TASK PROMPT:
No pictures should appear in the copy. Reproduce exactly the lines from the one containing "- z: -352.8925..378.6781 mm" through the end of the material below.

SOURCE DATA:
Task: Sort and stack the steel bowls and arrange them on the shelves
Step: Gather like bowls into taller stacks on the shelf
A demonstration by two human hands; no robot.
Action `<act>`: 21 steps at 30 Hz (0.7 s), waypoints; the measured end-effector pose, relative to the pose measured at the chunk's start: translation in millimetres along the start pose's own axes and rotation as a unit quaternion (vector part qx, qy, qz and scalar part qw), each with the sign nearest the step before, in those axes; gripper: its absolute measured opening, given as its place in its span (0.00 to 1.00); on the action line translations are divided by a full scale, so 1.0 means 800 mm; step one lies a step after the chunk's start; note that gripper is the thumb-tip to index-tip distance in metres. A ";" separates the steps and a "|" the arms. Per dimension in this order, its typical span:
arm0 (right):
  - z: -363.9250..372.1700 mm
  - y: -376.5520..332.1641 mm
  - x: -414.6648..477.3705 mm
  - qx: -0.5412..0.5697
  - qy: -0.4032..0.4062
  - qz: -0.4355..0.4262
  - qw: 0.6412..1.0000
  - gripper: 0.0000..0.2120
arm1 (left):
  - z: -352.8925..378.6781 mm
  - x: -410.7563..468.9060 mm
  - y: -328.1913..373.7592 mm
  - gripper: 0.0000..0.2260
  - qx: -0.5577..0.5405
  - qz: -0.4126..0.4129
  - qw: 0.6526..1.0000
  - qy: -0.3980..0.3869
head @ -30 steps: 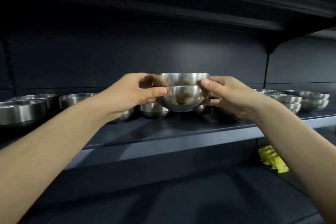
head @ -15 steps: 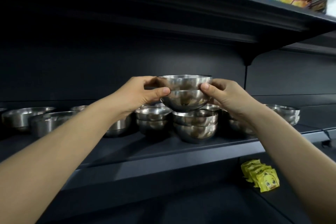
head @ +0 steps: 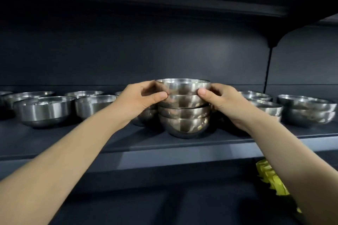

PROBLEM SOLUTION:
  - z: -352.8925..378.6781 mm
  - x: -410.7563..468.9060 mm
  - y: -328.1913..373.7592 mm
  - gripper: 0.0000..0.2260
  - qx: -0.5577..0.5405
  - qz: -0.4126..0.4129
  - qw: 0.6526..1.0000
  - qy: -0.3980..0.3869
head @ -30 steps: 
head @ -15 steps: 
head @ +0 steps: 

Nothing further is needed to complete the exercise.